El despertador sonó a las cinco y media. Alexander apagó el ruido de un golpe, como si aplastara no solo la alarma, sino también el cansancio que lo perseguía desde hacía semanas. Cerró los ojos un instante, deseando cinco minutos más de paz, pero la imagen de las facturas sobre la mesa de la cocina no lo dejó. La deuda nunca dormía.
Se levantó. El piso helado lo despertó de golpe. En el baño, frente al espejo empañado, se mojó la cara. El reflejo le devolvió a un hombre de cuarenta años con hombros anchos y brazos fuertes, pero con la mirada hundida. Parecía más viejo de lo que en realidad era.
Abrió el clóset. Camisas arrugadas, pantalones gastados, las botas que llevaban años con él. Suspiró. El uniforme de siempre.
-¿Ya te vas? -la voz de Belén llegó desde la cama, entre sueño y reproche.
-Sí, hoy viene el cliente.
Ella apenas levantó la cabeza. El cabello enredado le cubría la mitad del rostro. Lo observó unos segundos y volvió a girarse. No dijo nada más. Esa indiferencia pesaba más que un grito.
La casa cobró vida minutos después. Samuel, con doce años y audífonos colgando, buscaba sus tenis a gritos. Mariana arrastraba la falda del uniforme que le quedaba chica. Lucía, con ocho años, pedía materiales para una tarea olvidada. Sofía, de cinco, jugaba con una tostada como si fuera un juguete.
El desayuno era un campo de batalla. Voces cruzadas, quejas, prisas. Alexander se abotonaba la camisa en medio de todo, aspirando el olor a café recién hecho como si fuera el único consuelo.
Sobre la mesa, el mantel manchado y un frasco de mermelada vacío completaban la escena. Desde afuera podían parecer una familia común. Desde adentro, Alexander sentía las grietas abrirse bajo sus pies.
-Papá, ¿me das dinero para la excursión? -preguntó Samuel.
Alexander abrió la billetera. Dos billetes de cien. Le entregó uno sin decir palabra.
Belén lo observó de reojo.
-No empieces con que no alcanza. Es una salida escolar, no un capricho.
Él calló. Estaba cansado de explicar lo obvio: que el dinero desaparecía más rápido que el agua en las manos.

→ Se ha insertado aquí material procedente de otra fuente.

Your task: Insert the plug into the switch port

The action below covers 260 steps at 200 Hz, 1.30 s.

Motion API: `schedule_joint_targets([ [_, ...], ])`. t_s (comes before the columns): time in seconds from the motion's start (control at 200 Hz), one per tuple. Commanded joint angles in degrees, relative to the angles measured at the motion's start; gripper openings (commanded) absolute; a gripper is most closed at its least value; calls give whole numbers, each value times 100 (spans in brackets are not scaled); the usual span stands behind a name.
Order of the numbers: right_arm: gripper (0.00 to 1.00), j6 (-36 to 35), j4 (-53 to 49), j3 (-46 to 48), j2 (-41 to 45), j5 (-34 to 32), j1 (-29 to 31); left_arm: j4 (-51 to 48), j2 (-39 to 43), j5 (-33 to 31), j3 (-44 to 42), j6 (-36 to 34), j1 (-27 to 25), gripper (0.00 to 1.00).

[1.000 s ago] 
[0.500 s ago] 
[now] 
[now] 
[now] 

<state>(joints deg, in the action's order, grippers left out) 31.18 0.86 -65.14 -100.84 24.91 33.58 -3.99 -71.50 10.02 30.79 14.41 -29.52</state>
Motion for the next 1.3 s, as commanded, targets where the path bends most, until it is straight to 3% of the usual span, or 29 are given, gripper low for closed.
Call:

El auto viejo los esperaba en la puerta. Samuel y Mariana discutían por la música, Lucía bostezaba, Sofía pedía galletas. Belén, en cambio, se quedó mirando el sedán como quien observa una herida abierta.
-Ese carro da vergüenza, Alexander.
-Todavía funciona.
-Funciona, pero se ve como si fuera a desarmarse en la esquina. Marta dice que su esposo ya cambió el suyo por una camioneta nueva. A plazos, claro, pero se puede.
-No estamos para plazos. Apenas salimos con lo justo.
El silencio se estiró. Belén cruzó los brazos.
-Pues yo no quiero seguir siendo la pobretona.
La frase cayó como un golpe en el estómago. Alexander encendió el motor sin responder. El rugido del carro viejo llenó el hueco que dejaban las palabras que nunca decía.
Por la tarde, Belén entró en una cafetería nueva con su bolso gastado colgando del brazo. Desde el primer paso supo que no encajaba: luces cálidas, vitrinas con postres caros, aroma a café importado. El contraste con la cocina de su casa era humillante.
Marta y Sandra ya la esperaban. Impecables, con bolsos brillantes y uñas recién pintadas.
-¡Belén! Pensamos que no venías -dijo Marta, abrazándola.
-Sí, tuve que dejar todo listo en casa. -Sonrió con un esfuerzo que se le rompía por dentro.